[[ Supplied material open ]]
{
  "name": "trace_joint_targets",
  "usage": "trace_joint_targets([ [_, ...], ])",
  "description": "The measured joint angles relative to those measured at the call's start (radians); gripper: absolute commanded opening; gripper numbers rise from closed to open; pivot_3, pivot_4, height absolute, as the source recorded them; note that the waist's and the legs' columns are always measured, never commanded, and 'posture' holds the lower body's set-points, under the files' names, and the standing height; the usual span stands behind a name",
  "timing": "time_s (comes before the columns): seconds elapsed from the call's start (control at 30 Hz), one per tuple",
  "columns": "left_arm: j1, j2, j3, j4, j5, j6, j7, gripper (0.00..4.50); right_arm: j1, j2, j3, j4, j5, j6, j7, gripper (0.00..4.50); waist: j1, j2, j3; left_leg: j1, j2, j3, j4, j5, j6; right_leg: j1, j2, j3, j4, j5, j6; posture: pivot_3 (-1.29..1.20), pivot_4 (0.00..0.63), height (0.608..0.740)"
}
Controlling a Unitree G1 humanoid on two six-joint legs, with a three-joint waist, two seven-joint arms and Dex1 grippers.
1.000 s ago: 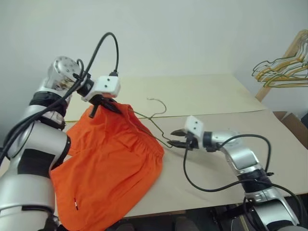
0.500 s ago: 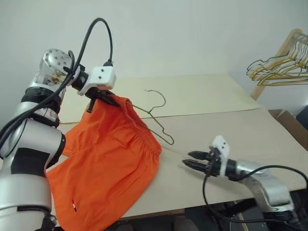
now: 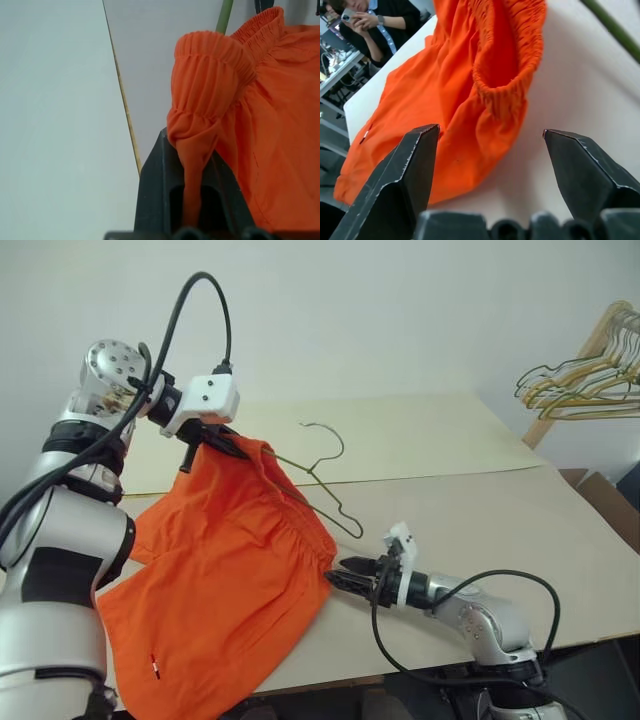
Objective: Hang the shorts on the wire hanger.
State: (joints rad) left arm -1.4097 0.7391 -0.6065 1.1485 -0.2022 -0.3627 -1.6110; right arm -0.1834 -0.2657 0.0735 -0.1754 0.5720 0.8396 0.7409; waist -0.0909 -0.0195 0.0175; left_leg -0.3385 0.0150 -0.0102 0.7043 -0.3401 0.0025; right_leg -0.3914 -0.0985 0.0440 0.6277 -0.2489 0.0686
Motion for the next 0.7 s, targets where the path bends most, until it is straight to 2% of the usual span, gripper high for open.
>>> trace_joint_targets([
  [0.1,0.000,-0.001,0.001,0.000,0.000,0.000,0.000,0.00,-0.019,0.045,-0.001,0.052,0.004,0.007,-0.020,3.87,-0.007,0.000,0.000,0.000,0.000,0.000,0.000,0.000,0.000,0.000,0.000,0.000,0.000,0.000,0.000,-0.08,0.000,0.740],
  [0.2,0.000,-0.003,0.007,0.000,0.000,0.000,0.000,0.00,-0.049,0.056,-0.001,0.082,0.006,0.017,-0.027,3.04,-0.008,0.000,0.000,0.000,0.000,-0.002,0.000,0.000,0.000,0.000,0.000,0.000,0.001,0.000,0.000,-0.08,0.000,0.740],
  [0.4,0.001,-0.005,0.027,0.001,0.002,0.000,0.000,0.00,-0.053,0.050,0.027,0.105,-0.001,0.017,-0.027,0.91,-0.009,0.000,0.000,0.000,0.000,-0.004,0.000,0.000,0.000,-0.001,0.000,0.000,0.002,0.000,0.000,-0.08,0.000,0.740],
  [0.5,0.001,-0.005,0.034,0.001,0.005,0.000,0.000,0.00,-0.046,0.046,0.032,0.105,-0.002,0.013,-0.028,0.02,-0.009,0.000,0.000,0.000,0.000,-0.005,0.000,0.000,0.000,-0.001,0.000,0.000,0.002,0.000,0.000,-0.07,0.000,0.740],
  [0.7,0.006,-0.001,0.037,0.000,-0.004,0.000,0.000,0.00,-0.038,0.039,0.015,0.105,0.005,0.005,-0.046,0.02,-0.009,0.000,0.000,0.000,0.000,-0.009,0.001,0.000,0.000,-0.001,0.000,0.000,0.002,0.000,0.000,-0.08,0.000,0.740],
])
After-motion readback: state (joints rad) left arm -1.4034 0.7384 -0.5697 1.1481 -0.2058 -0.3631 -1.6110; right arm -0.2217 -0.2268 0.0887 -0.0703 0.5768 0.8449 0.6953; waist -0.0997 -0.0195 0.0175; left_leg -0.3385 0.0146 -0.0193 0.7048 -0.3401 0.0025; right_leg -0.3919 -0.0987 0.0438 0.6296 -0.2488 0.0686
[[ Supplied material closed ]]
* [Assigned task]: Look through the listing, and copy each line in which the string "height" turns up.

* [Result for this task]:
  "description": "The measured joint angles relative to those measured at the call's start (radians); gripper: absolute commanded opening; gripper numbers rise from closed to open; pivot_3, pivot_4, height absolute, as the source recorded them; note that the waist's and the legs' columns are always measured, never commanded, and 'posture' holds the lower body's set-points, under the files' names, and the standing height; the usual span stands behind a name",
  "columns": "left_arm: j1, j2, j3, j4, j5, j6, j7, gripper (0.00..4.50); right_arm: j1, j2, j3, j4, j5, j6, j7, gripper (0.00..4.50); waist: j1, j2, j3; left_leg: j1, j2, j3, j4, j5, j6; right_leg: j1, j2, j3, j4, j5, j6; posture: pivot_3 (-1.29..1.20), pivot_4 (0.00..0.63), height (0.608..0.740)"

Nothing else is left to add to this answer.